> _WHAT IS REQUIRED_: Repeat the data exactly, please; no pictures belong in the copy.

> _INFORMATION PROVIDED_:
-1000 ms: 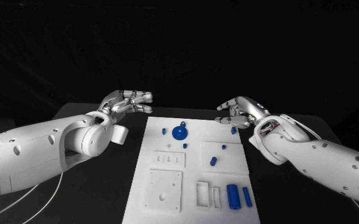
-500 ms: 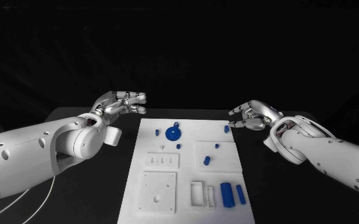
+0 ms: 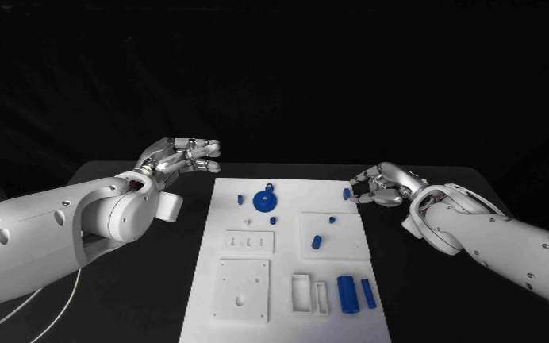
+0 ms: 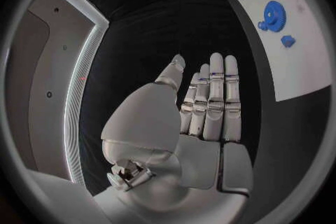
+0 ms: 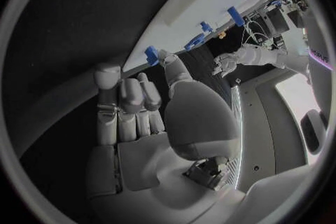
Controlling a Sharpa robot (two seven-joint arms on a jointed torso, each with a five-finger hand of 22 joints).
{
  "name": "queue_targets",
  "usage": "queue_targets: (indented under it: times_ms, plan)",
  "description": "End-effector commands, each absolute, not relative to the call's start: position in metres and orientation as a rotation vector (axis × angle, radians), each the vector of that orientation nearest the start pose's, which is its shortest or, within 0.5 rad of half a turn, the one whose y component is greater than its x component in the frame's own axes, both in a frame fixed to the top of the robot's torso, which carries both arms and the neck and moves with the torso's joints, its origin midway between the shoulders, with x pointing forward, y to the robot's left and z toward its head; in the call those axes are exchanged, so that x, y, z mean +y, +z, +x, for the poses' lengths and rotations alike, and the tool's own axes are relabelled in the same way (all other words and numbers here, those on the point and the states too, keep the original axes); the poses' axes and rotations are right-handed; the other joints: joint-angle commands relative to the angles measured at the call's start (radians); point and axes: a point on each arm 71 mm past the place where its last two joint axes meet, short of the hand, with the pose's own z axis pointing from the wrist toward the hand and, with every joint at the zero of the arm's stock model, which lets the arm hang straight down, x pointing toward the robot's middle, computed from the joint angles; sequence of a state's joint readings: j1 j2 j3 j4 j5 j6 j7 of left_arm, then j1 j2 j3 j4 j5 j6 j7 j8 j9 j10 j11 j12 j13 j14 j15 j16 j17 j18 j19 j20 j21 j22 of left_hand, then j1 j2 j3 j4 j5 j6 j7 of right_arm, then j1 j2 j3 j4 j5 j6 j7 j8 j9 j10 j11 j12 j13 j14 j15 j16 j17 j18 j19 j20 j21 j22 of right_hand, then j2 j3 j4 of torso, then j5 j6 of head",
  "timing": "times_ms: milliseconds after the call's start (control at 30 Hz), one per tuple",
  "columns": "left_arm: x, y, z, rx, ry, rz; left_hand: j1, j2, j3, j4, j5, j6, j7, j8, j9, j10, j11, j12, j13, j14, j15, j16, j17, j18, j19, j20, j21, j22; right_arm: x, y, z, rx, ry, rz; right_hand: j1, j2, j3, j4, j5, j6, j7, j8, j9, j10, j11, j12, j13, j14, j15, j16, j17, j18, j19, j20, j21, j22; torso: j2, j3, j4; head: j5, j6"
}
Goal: Assemble the parts on the task board
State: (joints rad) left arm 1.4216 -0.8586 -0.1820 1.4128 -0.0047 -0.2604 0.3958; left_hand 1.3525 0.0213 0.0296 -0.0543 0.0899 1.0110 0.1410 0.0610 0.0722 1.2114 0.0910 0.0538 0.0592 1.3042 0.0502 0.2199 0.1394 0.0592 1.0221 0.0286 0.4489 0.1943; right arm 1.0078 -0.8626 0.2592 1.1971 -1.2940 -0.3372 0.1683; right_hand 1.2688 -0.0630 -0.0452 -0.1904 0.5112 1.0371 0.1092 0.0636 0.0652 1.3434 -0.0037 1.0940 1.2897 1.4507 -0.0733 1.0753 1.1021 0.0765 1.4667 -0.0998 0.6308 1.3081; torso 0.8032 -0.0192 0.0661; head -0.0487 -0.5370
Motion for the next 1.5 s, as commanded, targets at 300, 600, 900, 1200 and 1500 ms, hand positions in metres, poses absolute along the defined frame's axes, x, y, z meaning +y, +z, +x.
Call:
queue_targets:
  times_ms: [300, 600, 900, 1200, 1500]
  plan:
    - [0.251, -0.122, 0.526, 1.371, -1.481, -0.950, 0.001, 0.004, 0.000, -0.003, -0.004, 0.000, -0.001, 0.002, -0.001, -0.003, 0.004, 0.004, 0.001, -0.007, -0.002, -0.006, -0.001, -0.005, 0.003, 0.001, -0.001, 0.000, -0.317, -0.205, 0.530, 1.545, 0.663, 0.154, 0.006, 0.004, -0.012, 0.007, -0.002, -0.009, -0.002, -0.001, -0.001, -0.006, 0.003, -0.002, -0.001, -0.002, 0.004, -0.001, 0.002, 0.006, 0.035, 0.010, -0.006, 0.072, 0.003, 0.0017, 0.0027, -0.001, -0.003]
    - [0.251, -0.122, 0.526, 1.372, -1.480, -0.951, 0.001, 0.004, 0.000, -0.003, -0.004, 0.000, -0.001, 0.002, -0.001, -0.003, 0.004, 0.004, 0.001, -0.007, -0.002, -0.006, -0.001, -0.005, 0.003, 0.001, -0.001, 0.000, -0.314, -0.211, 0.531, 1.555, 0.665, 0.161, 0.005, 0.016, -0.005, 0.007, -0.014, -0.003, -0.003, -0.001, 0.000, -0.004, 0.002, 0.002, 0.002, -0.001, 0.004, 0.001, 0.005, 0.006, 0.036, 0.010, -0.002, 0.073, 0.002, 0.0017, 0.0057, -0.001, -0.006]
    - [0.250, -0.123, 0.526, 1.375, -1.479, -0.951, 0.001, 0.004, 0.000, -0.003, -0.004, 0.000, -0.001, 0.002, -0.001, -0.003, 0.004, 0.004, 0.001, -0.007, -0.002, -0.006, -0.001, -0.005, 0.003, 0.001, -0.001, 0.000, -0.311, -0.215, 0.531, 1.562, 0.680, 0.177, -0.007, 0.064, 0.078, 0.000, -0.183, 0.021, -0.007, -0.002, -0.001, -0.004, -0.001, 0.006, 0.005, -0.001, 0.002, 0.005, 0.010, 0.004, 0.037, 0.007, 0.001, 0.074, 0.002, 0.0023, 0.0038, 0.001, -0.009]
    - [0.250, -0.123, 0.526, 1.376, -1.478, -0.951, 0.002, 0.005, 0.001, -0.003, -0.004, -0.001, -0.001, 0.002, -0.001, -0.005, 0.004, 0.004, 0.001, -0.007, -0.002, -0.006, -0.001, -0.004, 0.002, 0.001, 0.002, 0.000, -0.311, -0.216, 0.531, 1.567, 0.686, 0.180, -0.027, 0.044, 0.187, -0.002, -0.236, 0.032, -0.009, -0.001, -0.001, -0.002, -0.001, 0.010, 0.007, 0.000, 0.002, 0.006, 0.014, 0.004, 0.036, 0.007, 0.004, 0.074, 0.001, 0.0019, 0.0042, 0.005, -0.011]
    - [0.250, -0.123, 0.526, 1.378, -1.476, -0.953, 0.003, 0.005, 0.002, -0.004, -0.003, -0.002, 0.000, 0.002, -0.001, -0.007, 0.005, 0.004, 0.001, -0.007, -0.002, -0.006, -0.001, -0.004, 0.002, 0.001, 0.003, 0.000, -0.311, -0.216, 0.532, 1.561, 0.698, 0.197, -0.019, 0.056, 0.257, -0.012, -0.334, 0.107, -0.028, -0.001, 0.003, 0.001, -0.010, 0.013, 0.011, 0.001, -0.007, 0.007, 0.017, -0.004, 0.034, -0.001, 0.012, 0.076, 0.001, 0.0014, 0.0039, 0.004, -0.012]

> _YOUR SOLUTION_:
-1000 ms: 
-500 ms: 
+0 ms: 
+0 ms: 
+0 ms: 
Controlling a Sharpa robot (two seven-joint arms on a jointed torso, each with a five-finger hand of 22 joints).
{
  "name": "queue_targets",
  "usage": "queue_targets: (indented under it: times_ms, plan)",
  "description": "End-effector commands, each absolute, not relative to the call's start: position in metres and orientation as a rotation vector (axis × angle, radians), each the vector of that orientation nearest the start pose's, which is its shortest or, within 0.5 rad of half a turn, the one whose y component is greater than its x component in the frame's own axes, both in a frame fixed to the top of the robot's torso, which carries both arms and the neck and moves with the torso's joints, its origin midway between the shoulders, with x pointing forward, y to the robot's left and z toward its head; in the call those axes are exchanged, so that x, y, z mean +y, +z, +x, for the poses' lengths and rotations alike, and the tool's own axes are relabelled in the same way (all other words and numbers here, those on the point and the states too, keep the original axes); the poses' axes and rotations are right-handed; the other joints: joint-angle commands relative to the angles measured at the call's start (radians); point and axes: a point on each arm 71 mm past the place where its last two joint axes meet, short of the hand, with the pose's own z axis pointing from the wrist toward the hand and, with every joint at the zero of the arm's stock model, which lets the arm hang straight down, x pointing toward the robot's middle, computed from the joint angles; sequence of a state's joint readings: j1 j2 j3 j4 j5 j6 j7 of left_arm, then j1 j2 j3 j4 j5 j6 j7 j8 j9 j10 j11 j12 j13 j14 j15 j16 j17 j18 j19 j20 j21 j22 of left_hand, then j1 j2 j3 j4 j5 j6 j7 of right_arm, then j1 j2 j3 j4 j5 j6 j7 j8 j9 j10 j11 j12 j13 j14 j15 j16 j17 j18 j19 j20 j21 j22 of right_hand, then j2 j3 j4 of torso, then j5 j6 of head",
  "timing": "times_ms: milliseconds after the call's start (control at 30 Hz), one per tuple",
  "columns": "left_arm: x, y, z, rx, ry, rz; left_hand: j1, j2, j3, j4, j5, j6, j7, j8, j9, j10, j11, j12, j13, j14, j15, j16, j17, j18, j19, j20, j21, j22; right_arm: x, y, z, rx, ry, rz; right_hand: j1, j2, j3, j4, j5, j6, j7, j8, j9, j10, j11, j12, j13, j14, j15, j16, j17, j18, j19, j20, j21, j22; torso: j2, j3, j4; head: j5, j6"
}
Goal: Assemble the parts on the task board
State: (joints rad) left arm 1.4216 -0.8586 -0.1820 1.4128 -0.0047 -0.2604 0.3958; left_hand 1.3525 0.0213 0.0296 -0.0543 0.0899 1.0110 0.1410 0.0610 0.0722 1.2114 0.0910 0.0538 0.0592 1.3042 0.0502 0.2199 0.1394 0.0592 1.0221 0.0286 0.4489 0.1943; right arm 1.0078 -0.8626 0.2592 1.1971 -1.2940 -0.3372 0.1683; right_hand 1.2688 -0.0630 -0.0452 -0.1904 0.5112 1.0371 0.1092 0.0636 0.0652 1.3434 -0.0037 1.0940 1.2897 1.4507 -0.0733 1.0753 1.1021 0.0765 1.4667 -0.0998 0.6308 1.3081; torso 0.8032 -0.0192 0.0661; head -0.0487 -0.5370
Motion for the next 1.5 s, as commanded, targets at 300, 600, 900, 1200 and 1500 ms, hand positions in metres, poses absolute along the defined frame's axes, x, y, z meaning +y, +z, +x.
Call:
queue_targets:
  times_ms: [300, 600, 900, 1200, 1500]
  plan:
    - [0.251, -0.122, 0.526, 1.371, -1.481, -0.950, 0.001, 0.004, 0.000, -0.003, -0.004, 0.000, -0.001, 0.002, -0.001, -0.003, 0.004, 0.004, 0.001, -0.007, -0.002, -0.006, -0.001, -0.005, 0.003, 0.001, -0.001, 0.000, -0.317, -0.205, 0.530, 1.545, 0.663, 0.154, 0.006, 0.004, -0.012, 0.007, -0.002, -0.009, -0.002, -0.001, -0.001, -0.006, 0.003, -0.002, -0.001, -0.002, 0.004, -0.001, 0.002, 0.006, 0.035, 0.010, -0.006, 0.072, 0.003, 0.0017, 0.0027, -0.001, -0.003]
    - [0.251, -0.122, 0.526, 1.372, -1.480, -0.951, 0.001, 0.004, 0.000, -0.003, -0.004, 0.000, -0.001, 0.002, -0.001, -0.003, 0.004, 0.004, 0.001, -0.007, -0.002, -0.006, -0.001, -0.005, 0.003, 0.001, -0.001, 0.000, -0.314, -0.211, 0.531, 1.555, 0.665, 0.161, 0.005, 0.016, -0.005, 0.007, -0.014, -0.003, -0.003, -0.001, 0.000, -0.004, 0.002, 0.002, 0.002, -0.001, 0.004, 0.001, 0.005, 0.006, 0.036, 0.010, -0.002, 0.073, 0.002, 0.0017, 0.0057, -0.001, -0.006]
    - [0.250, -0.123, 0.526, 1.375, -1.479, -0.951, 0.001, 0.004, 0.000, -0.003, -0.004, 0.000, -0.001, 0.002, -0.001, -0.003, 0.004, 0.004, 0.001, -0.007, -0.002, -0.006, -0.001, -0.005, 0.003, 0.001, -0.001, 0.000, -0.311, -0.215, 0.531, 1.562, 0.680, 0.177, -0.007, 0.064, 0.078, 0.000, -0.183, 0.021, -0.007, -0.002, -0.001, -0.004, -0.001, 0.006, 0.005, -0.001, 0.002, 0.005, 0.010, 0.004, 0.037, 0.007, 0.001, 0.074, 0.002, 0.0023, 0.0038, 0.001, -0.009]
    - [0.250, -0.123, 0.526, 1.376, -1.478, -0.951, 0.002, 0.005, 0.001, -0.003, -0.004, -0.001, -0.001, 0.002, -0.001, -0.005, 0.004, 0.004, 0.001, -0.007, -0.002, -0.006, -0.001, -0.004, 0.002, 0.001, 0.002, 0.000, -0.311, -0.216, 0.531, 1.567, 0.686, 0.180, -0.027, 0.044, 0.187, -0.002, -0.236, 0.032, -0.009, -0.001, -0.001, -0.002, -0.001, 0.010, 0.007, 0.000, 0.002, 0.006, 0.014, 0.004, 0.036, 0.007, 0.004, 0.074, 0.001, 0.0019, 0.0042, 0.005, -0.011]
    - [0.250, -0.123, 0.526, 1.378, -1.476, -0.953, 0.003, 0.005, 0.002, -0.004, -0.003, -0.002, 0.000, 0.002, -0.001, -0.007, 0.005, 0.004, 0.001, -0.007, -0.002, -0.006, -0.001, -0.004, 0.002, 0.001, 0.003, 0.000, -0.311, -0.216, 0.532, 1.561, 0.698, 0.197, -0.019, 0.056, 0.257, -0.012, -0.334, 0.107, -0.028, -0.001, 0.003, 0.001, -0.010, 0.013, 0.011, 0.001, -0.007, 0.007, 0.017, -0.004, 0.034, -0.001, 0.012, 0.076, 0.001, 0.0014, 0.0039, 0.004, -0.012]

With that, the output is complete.